Holt has been filled to capacity many times in its long history. In fact, grave plots have often been re-used after their upkeep is abandoned. This is not uncommon in urban cemeteries, where space is always a problem. Still, the density of in-ground burials at Holt is unusual, and there has been regular discussion over the years about closing Holt to further interments. The present appearance of the cemetery is a result of renovations in 2013-2014. At that time, the sexton's cottage, fencing, lights, and the driveway were upgraded.
Many visitors comment upon the considerable number of military veterans whose are marked at Holt. As early as 1921, the Dallas Express newspaper mentioned that the graves of 50 African-American World War I soldiers at Holt were being decorated by the American Red Cross.

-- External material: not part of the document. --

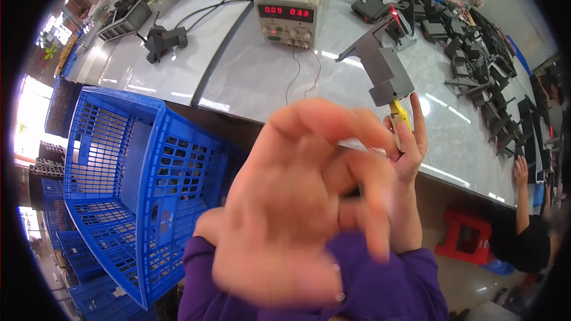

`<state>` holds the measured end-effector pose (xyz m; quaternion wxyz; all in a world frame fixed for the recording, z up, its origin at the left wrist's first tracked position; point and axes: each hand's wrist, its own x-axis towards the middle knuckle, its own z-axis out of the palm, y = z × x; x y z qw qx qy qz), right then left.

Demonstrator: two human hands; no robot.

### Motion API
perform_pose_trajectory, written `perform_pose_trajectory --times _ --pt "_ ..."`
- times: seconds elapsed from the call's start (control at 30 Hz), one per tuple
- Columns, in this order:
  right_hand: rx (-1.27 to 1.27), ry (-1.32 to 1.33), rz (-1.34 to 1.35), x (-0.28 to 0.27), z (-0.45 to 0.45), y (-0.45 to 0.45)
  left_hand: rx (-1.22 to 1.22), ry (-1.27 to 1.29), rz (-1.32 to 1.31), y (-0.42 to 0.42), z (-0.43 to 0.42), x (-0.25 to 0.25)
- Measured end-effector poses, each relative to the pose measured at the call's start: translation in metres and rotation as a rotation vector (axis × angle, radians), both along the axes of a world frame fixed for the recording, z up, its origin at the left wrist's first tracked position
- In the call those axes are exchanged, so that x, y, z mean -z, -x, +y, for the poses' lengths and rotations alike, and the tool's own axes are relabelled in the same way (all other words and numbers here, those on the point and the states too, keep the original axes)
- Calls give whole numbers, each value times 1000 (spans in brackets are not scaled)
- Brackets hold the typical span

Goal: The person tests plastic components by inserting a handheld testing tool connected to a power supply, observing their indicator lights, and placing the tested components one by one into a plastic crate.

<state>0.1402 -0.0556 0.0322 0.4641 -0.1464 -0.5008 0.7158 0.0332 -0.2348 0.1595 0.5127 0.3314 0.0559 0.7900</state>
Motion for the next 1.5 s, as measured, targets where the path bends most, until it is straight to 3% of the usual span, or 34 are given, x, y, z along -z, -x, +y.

Now, the Department of Veteran Affairs will provide, upon request, a headstone for any U.S. military veteran in an unmarked grave. Since these are more durable than the improvised markers common at Holt, there appears to be a disproportionate number of veterans in the cemetery. A monument near the cemetery entrance lists the names of the veterans interred here.
Adornment of Graves: Watchers
Figurines and sculptural elements representing animals and people may serve many functions. They might serve as protectors, or even symbolize the authority and omniscience of God.
These signs highlight some elements of these traditions which have been written about extensively in the book, No Space Hidden. The Spirit of African American Yard Work by Grey Gundaker/Judith McWillie. (2005). The University of Tennessee Press/Knoxville.